Many studies have shown that BMI and obesity are both correlated with hypertension [24,25,26], which coincides with our results where the highest percentage of subjects with hypertension belongs to the overweight category.
Numerous studies have observed a correlation between prehypertension and people’s lifestyle.
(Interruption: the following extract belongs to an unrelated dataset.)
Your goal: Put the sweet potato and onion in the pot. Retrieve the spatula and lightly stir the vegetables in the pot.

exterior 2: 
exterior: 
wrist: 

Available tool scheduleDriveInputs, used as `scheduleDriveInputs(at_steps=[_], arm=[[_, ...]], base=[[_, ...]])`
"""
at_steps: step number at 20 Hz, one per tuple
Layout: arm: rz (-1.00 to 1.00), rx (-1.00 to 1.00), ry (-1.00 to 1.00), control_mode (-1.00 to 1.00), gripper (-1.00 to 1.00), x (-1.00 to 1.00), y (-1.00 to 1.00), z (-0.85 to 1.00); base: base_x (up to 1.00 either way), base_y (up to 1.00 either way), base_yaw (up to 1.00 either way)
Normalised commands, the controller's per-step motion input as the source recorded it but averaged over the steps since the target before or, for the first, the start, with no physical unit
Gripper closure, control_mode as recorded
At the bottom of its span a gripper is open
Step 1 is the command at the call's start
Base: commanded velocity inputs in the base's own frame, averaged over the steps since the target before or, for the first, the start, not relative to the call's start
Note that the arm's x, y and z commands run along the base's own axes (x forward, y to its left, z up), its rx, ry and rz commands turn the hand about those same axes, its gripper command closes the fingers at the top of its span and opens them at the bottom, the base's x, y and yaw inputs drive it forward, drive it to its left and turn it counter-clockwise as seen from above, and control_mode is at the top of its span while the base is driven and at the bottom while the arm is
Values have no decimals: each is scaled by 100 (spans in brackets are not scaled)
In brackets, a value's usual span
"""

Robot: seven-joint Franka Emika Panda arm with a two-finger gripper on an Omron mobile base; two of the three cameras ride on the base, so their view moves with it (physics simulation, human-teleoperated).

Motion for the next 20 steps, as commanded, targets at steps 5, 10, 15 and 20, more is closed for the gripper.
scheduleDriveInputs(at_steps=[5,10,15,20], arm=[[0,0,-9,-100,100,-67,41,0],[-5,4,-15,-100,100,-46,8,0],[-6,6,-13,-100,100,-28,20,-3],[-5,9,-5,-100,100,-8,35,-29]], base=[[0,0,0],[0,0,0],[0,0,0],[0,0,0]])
A sedentary lifestyle, low physical activity, smoking and alcohol consumption, and low fruit and vegetable consumption were associated with the occurrence of prehypertension and hypertension [22]. Our research showed that the highest percentage of people with prehypertension and hypertension consumed cigarettes on a daily basis and were physically active for less than 150 min.
Our results showed that the proportion of people with prehypertension was 1.5 times higher than the data obtained from the national survey conducted in 2013 [2].
For this reason, studies of this type are very important in order to identify vulnerable population groups and predictors of prehypertension and hypertension, with the aim of raising awareness for health and social policy makers so that they can formulate strategies that will intensify preventive activities related to this significant problem.

Strengths and Limitations

Our study provided important data on risk factors associated with the high rates of prehypertension and hypertension. On the one hand, it would be beneficial to increase the public awareness of CVD risk factors for the purpose of its early detection and effective treatment of people with prehypertension so that hypertension could ultimately be prevented.
Regarding public health researchers, conducting such research is of great importance, given that it provides all the valuable data necessary for the creation and implementation of health education intervention strategies. With effective health and social policies and preventive interventions, it is possible not only to prevent or modify risk factors, but also to prevent complications, physical disabilities, and a lower quality of life, as well as premature death. Attention should be paid to the detection of unrecognized cases and people at risk by intensifying screening methods, which are otherwise carried out in Serbia within the primary health care framework, but to an insufficient extent.
The limitations of this study include the following: a cross-sectional research study design implies that no causal inference can be made as regards to the association between health behaviors and blood pressure values; the data based on the self-reporting of physical activity, cigarette and alcohol use could have introduced recall bias, which may have prevented us from accurately assessing the relationship between the variables and blood pressure categories.

5. Conclusions

Serbia belongs to the group of countries with a high prevalence of prehypertension and hypertension. Being of male sex, marriage, lower education, poverty, age and the presence of multimorbidity are significant predictors of prehypertension and hypertension in the Serbian adult population, so preventive strategies should be aimed at these sensitive population groups. In addition, it is necessary to prevent risk factors related to unhealthy lifestyle habits such as cigarette consumption and physical inactivity. Our results emphasize the need for a public health strategy for the prevention, detection and treatment of prehypertension and hypertension.

Author Contributions

Conceptualization, I.D. and Z.V.; methodology, S.R., J.R. and V.S.; software J.R. and O.M.; validation, R.L., S.R., O.M. and I.D.; formal analysis, D.N., R.L. and G.C.; investigation, O.D. and V.V.; resources, S.S.D. and A.O.; data curation, A.L., S.R. and J.R.; writing—original draft preparation, S.R. and O.M.; writing—review and editing, S.R., N.J. and J.R.; visualization, M.P., O.D. and V.V.; supervision, S.R., Z.V., A.L. and V.V.; project administration, S.R., O.D. and G.C.; funding acquisition, S.R., N.J. and O.M. All authors have read and agreed to the published version of the manuscript.

Funding

This research received no external funding.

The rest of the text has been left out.